Daily High-Dose Vitamin D, Omega-3s, and Exercise May Reduce Cancer Risk by 61%

By Lou Portero - Last Updated: May 20, 2022

Aging, physical inactivity, and an unhealthy diet are associated risk factors for cancer. Researchers are currently focusing efforts on preventative measures to reduce cancer risk. 

A new randomized trial published in the journal Frontiers in Aging found that supplementation with high-dose vitamin D, omega-3 fatty acids, and a simple home strength exercise program (SHEP) reduced cancer risk by 61 percent in healthy and active adults 70 and older.  
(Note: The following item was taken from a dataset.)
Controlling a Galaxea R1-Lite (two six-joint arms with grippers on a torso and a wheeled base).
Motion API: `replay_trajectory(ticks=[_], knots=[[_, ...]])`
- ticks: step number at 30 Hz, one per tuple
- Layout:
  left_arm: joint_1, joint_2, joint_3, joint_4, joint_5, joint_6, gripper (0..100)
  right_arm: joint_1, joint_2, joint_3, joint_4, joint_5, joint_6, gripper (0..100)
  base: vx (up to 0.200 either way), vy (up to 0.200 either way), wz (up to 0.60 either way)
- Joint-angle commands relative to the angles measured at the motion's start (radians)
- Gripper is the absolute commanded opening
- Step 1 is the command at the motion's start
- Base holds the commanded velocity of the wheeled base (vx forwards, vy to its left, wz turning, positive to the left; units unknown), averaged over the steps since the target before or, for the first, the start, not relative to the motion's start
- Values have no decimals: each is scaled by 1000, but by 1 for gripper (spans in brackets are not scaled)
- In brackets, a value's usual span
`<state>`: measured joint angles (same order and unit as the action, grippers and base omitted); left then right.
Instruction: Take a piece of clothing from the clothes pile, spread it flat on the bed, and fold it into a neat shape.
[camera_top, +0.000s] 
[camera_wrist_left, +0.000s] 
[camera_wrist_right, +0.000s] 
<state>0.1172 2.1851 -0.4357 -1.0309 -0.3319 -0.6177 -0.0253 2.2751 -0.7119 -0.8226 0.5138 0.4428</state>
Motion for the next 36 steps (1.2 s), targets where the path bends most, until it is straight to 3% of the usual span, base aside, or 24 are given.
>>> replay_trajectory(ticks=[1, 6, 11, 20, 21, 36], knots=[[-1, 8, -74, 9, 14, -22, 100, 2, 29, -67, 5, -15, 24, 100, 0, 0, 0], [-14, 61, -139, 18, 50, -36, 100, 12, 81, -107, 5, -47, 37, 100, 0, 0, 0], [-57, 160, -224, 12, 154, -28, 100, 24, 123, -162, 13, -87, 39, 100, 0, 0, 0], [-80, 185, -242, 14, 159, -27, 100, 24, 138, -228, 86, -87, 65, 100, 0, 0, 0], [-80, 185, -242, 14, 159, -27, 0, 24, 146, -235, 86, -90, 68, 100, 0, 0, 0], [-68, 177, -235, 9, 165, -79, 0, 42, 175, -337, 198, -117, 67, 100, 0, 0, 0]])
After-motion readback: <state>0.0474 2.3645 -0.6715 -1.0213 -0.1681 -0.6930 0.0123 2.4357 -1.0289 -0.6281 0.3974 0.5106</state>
Previous mechanistic studies have shown the effect of each of these treatments on cancer prevention. Vitamin D inhibits cancer cell growth. Omega-3 fatty acids may inhibit the transformation of normal cells, and exercise has also been shown to increase immune function and reduce inflammation, which may aid in cancer prevention. However, there is a lack of robust clinical studies proving the effectiveness of these three simple interventions, alone or combined.

The three-year trial by DO-HEALTH involved 2,157 participants from seven centers in five European countries, namely, Switzerland, Germany, Austria, France, and Portugal. Participants were assessed on the effect of both the individual and combined benefits of interventions. The researchers found that each of the individual treatments had small benefits, but combining all three treatments reduced cancer risk by 61%, which is statistically significant.  

According to Bischoff-Ferrari, DO-HEALTH Coordinator, Principal Investigator, and Zurich Site Investigator, “Novel cancer treatments aim to block multiple pathways for cancer development by combining several agents. We translated this concept into cancer prevention.”

Future studies are needed to verify the benefit of combined treatments in cancer prevention. In addition, studies may need to be extended to longer follow-ups beyond the three-year duration assessed in this trial.